ITotalJustice / notorious_beeg

gba emulator written in c++23
https://notorious-beeg.netlify.app/
GNU General Public License v3.0
41 stars 4 forks source link

optimise ppu rendering #46

Open ITotalJustice opened 2 years ago

ITotalJustice commented 2 years ago

in emerald, without rendering: 1k fps with rendering: 450-460 fps

thats just over half of my fps gone just because of rendering 160 times a frame.

  1. only calculate window tables on window values changing
  2. template rendering to skip blending / windowing checks if disabled
  3. cache decoded screen entries (likely not worth it)
  4. cache decoded oam entries

1: this should give a decent speed up, but still not by much.

2: while this will speed up scenes that dont use windowing and blending, this still isn't ideal because many scenes do use both windowing and blending. so those scenes will still be super slow.

3: decoding is very fast already.

4: this will be a decent speed up.

ITotalJustice commented 2 years ago

another big speedup can come from rendering the bg from highest priority first to lowest.

image

as seen here, all 4 of the bg are rendered entirely. some pixels are transparent in bg2, that are intended for bg3 to be used. bg3 still has to have every single tile parsed and then checked if is transparent.
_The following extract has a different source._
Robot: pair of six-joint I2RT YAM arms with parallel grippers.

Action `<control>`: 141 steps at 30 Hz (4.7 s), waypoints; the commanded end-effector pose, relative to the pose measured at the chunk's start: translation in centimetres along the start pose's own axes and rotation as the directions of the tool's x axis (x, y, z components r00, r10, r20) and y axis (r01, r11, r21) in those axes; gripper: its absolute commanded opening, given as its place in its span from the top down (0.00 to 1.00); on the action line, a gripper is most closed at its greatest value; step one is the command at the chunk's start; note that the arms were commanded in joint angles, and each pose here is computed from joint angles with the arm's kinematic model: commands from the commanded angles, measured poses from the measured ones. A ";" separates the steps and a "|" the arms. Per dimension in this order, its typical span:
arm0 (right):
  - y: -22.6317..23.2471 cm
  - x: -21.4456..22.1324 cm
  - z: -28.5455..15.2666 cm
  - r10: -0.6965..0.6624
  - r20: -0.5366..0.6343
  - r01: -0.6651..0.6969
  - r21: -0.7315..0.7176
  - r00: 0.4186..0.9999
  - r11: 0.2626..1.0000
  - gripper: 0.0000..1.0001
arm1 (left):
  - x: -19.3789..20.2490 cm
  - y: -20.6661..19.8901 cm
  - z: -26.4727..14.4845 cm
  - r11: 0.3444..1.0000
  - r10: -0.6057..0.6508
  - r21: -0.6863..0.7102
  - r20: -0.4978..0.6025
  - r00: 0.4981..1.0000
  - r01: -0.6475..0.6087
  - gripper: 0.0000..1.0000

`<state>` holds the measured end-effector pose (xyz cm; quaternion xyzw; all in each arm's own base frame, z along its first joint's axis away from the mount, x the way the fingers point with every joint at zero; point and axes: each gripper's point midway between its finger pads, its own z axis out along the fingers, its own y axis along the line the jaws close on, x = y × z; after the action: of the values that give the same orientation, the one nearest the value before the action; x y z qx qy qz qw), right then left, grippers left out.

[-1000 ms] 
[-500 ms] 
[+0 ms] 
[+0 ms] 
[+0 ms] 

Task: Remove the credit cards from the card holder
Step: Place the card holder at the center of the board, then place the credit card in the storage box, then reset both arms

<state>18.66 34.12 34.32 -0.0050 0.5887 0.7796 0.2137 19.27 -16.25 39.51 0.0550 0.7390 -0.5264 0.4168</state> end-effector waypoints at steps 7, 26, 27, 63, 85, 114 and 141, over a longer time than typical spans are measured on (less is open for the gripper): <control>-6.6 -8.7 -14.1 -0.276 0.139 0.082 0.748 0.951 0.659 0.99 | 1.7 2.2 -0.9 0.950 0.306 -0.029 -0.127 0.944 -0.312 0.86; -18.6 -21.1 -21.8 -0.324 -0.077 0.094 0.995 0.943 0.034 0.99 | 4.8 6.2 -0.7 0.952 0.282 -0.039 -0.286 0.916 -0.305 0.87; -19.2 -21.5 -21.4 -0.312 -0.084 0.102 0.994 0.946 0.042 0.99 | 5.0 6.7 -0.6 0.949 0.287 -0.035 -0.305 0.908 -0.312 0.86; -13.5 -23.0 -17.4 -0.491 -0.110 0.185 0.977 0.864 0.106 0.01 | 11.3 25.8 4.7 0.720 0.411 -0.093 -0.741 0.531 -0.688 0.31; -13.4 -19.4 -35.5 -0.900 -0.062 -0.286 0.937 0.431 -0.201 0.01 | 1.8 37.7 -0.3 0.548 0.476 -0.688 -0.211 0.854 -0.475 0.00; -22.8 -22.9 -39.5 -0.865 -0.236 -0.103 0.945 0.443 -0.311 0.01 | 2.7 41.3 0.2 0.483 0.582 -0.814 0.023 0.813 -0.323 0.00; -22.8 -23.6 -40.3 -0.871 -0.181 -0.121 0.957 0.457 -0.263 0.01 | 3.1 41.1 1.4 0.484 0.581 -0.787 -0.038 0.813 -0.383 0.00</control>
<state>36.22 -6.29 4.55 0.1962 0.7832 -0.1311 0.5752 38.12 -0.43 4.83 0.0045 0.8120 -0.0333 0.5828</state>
i could instead render bg2 first, then when rendering bg3, at the top of the loop, check if pixel[x] != transparent, if true then continue.

another example: image about half of bg0 and bg1 rendering can be skipped.

this introduces a problem however for blending. what happens if pixel with a higher priority wants to blend with the pixel below? well thats simple:

if (pixel[x].opaque()) {
  if (pixel[x].can_blend_with_layer(layer_num)) {
    continue;
  }
}

of course, a layer can be enabled to blend with multiple layers, although it can only blend with 1 at a time, so an extra check is needed to see if that pixel has already been blended.


by doing all of this, it removes that merge() function that i have (very slow) and lots of needless tile fetching and decoding. it also means i can work on 1 pixel buffer, rather than 5 (1 obj, 4 bg) and then merging them. also, i can do the blending within the render function itself as either:

  1. the layer doesnt blend
  2. the layers blends to white / dark (self contained)
  3. the layer blends with the above pixel

the good thing is all of these can be templated like so

enum class Blend
{
    None, // no blending
    Alpha, // blend 2 layers
    White, // fade to white
    Black, // fade to black
};

i would need to test if templating is worth it for this, but i predict that it would be.


i would like to optimise for very common cases like this example: image image

where every bg is enabled, but bgX (bg0 in example 1, bg1 in example 2) is entirely empty, yet, i still have to fetch and decode 240 titles! i think the only way to solve this is tile caching.